TASK ITEM
Up to and including the line that holds "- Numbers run", print the data exactly from its first line; do not print the pictures.

RECORDED DATA
+ + + + + + +

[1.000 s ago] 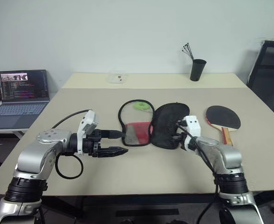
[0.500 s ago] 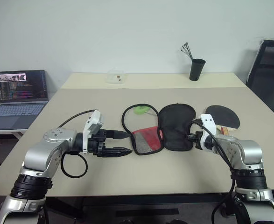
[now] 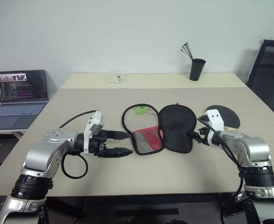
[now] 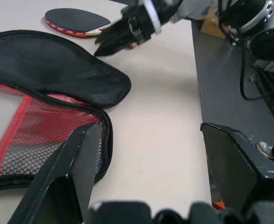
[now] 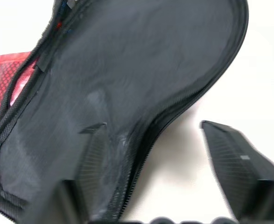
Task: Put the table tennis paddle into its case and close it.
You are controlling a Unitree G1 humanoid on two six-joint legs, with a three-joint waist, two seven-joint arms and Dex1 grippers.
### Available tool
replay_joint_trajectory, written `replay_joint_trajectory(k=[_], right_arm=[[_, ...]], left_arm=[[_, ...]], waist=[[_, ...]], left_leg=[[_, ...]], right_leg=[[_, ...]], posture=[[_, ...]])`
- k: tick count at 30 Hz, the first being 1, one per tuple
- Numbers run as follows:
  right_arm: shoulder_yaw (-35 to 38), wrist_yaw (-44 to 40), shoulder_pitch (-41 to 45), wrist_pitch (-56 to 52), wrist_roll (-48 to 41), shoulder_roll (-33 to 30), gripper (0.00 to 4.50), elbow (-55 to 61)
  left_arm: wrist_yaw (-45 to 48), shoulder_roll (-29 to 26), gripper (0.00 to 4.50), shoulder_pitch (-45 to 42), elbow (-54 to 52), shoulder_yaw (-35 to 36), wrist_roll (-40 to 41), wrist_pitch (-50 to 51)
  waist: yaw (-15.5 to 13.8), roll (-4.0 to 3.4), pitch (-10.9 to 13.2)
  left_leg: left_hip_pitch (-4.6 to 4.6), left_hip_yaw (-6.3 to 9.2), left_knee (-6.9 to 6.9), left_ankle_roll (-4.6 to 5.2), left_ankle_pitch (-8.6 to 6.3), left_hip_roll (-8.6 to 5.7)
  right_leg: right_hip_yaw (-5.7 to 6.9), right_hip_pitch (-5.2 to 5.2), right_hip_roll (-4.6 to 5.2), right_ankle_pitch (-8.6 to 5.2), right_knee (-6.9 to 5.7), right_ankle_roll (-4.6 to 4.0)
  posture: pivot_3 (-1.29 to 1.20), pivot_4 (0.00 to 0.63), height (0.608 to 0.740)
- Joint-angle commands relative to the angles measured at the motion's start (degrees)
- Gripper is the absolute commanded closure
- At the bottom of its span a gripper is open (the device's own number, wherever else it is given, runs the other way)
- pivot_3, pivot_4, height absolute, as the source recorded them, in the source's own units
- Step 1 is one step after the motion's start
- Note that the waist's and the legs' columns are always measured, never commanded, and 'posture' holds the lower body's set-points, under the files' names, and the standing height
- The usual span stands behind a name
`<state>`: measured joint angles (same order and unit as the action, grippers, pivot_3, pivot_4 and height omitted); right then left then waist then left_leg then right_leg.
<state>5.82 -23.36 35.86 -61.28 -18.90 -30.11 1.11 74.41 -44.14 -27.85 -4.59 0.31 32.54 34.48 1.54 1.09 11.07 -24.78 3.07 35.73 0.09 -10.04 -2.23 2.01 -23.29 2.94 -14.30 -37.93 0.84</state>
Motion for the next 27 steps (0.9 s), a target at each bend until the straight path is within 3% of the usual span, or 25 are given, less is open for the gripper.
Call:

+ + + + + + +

SOLUTION BELOW
[1.000 s ago] 
[0.500 s ago] 
[now] 
[now] 
[now] 
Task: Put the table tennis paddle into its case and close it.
You are controlling a Unitree G1 humanoid on two six-joint legs, with a three-joint waist, two seven-joint arms and Dex1 grippers.
### Available tool
replay_joint_trajectory, written `replay_joint_trajectory(k=[_], right_arm=[[_, ...]], left_arm=[[_, ...]], waist=[[_, ...]], left_leg=[[_, ...]], right_leg=[[_, ...]], posture=[[_, ...]])`
- k: tick count at 30 Hz, the first being 1, one per tuple
- Numbers run as follows:

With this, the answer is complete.